• **REQUIREMENT**: Go through the lines of the material and count the ones with the word "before". Give that count alone.

• **INFORMATION SHOWN**:
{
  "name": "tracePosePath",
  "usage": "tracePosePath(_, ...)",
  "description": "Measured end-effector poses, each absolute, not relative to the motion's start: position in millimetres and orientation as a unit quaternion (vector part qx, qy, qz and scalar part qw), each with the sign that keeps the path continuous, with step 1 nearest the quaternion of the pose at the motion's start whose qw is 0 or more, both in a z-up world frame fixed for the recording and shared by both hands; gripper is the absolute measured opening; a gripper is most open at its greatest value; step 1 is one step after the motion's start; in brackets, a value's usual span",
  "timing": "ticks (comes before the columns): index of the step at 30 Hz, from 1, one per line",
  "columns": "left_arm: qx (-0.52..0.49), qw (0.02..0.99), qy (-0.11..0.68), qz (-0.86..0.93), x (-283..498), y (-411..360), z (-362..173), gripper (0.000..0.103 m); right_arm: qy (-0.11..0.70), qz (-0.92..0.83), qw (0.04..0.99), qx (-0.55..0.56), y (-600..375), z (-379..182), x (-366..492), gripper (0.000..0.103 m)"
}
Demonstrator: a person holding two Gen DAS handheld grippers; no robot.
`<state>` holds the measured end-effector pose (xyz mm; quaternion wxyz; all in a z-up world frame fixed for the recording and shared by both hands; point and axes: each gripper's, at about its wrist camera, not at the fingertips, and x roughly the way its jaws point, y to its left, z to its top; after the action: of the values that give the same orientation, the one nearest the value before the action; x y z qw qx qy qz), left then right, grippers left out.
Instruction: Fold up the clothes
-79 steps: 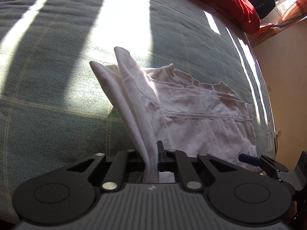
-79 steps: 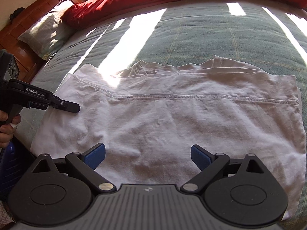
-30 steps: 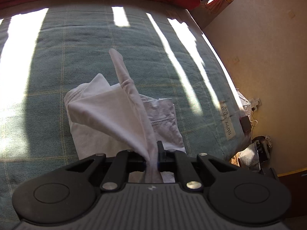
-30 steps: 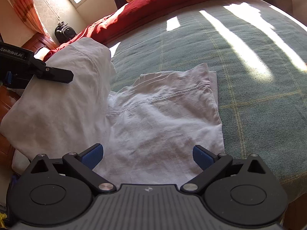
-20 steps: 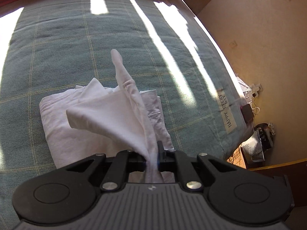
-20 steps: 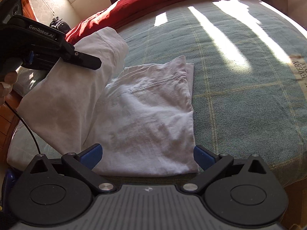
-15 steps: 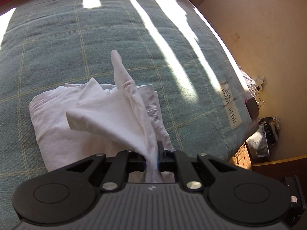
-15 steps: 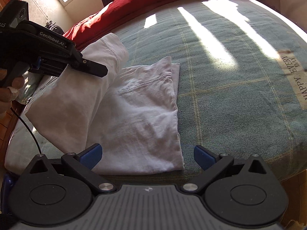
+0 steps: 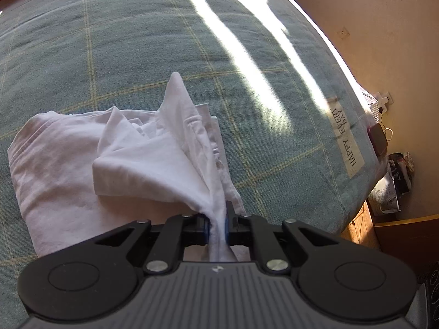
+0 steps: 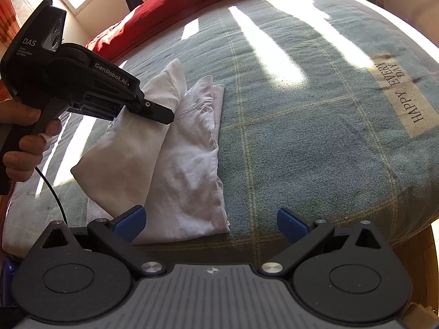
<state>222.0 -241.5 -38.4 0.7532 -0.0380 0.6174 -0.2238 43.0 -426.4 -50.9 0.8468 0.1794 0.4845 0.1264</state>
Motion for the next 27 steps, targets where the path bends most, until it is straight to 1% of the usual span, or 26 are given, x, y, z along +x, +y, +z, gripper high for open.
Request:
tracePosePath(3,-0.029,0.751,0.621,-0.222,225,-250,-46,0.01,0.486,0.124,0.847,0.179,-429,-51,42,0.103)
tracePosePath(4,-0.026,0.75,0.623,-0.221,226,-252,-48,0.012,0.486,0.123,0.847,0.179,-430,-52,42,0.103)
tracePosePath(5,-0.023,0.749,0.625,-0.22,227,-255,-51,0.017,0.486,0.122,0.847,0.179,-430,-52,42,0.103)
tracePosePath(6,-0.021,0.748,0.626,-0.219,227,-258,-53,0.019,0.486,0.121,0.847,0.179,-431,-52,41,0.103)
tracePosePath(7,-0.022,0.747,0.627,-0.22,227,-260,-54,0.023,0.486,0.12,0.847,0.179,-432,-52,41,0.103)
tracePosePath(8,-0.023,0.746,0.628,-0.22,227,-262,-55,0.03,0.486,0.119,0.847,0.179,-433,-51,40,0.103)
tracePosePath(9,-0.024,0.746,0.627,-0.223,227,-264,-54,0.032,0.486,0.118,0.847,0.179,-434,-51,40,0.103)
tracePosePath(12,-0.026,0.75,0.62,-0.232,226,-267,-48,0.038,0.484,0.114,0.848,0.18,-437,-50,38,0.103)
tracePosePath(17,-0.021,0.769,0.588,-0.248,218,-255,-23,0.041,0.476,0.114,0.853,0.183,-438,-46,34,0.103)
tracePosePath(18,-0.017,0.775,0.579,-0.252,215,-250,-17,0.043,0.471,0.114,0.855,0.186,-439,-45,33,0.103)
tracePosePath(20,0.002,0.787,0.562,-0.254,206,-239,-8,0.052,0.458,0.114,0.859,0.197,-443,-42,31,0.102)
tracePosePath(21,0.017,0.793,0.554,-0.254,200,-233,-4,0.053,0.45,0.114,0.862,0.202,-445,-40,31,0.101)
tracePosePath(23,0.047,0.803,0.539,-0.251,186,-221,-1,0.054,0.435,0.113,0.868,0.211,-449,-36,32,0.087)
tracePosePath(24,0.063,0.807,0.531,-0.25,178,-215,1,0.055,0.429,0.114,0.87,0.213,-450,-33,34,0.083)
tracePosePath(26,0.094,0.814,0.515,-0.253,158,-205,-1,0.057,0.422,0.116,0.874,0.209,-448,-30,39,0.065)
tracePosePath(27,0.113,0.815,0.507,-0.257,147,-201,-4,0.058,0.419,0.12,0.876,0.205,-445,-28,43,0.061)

• **RESPONSE BELOW**: 2